Search the material for the string "blue", then show every line where it turns up.
>>>
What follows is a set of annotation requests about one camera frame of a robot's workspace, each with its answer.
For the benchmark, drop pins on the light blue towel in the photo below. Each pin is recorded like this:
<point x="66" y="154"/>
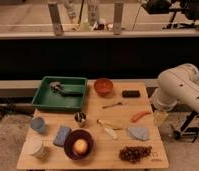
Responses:
<point x="138" y="133"/>

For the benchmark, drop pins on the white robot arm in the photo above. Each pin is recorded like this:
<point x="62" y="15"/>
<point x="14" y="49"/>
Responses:
<point x="177" y="85"/>

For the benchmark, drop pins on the red bowl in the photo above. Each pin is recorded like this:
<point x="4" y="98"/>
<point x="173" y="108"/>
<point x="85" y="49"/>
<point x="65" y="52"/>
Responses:
<point x="103" y="86"/>

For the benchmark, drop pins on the orange ball in bowl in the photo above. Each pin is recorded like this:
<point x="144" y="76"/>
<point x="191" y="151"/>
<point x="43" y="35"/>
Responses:
<point x="80" y="146"/>

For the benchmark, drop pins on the dark brown bowl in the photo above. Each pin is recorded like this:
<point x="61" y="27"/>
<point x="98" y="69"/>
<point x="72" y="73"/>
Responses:
<point x="72" y="138"/>

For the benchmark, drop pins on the wooden spoon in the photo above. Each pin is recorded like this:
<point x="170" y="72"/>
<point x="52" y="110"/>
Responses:
<point x="112" y="105"/>

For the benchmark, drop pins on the black rectangular block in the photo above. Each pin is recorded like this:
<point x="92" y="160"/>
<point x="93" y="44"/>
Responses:
<point x="130" y="94"/>

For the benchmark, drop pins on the small metal cup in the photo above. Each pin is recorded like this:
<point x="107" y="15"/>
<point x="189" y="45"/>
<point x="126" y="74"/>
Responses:
<point x="80" y="118"/>

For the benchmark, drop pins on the green plastic tray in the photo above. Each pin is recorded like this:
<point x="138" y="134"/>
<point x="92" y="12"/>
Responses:
<point x="47" y="100"/>

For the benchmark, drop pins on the grey tool in tray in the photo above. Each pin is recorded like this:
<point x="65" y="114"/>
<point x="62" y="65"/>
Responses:
<point x="57" y="87"/>

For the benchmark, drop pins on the orange carrot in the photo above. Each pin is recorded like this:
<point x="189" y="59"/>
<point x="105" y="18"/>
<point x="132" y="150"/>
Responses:
<point x="139" y="115"/>

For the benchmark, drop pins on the blue sponge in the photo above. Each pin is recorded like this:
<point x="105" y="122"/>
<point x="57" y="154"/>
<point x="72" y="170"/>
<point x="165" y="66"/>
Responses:
<point x="61" y="136"/>

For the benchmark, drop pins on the blue cup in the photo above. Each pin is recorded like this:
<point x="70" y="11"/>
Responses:
<point x="38" y="125"/>

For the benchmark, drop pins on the bunch of dark grapes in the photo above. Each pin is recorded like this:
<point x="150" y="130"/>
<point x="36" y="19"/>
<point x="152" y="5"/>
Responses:
<point x="134" y="154"/>

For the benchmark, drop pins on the white stacked cups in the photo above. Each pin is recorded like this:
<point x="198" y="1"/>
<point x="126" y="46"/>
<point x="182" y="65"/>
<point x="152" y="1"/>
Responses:
<point x="34" y="147"/>

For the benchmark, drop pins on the black camera on stand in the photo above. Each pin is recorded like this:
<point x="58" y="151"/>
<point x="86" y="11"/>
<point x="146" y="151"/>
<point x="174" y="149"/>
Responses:
<point x="189" y="8"/>
<<<
### Written reply
For the benchmark, drop pins on the light blue towel in the photo below. Each pin is recorded like this:
For the benchmark, drop pins on the blue sponge in the photo above. Each pin is recorded like this:
For the benchmark, drop pins on the blue cup in the photo above. Each pin is recorded like this:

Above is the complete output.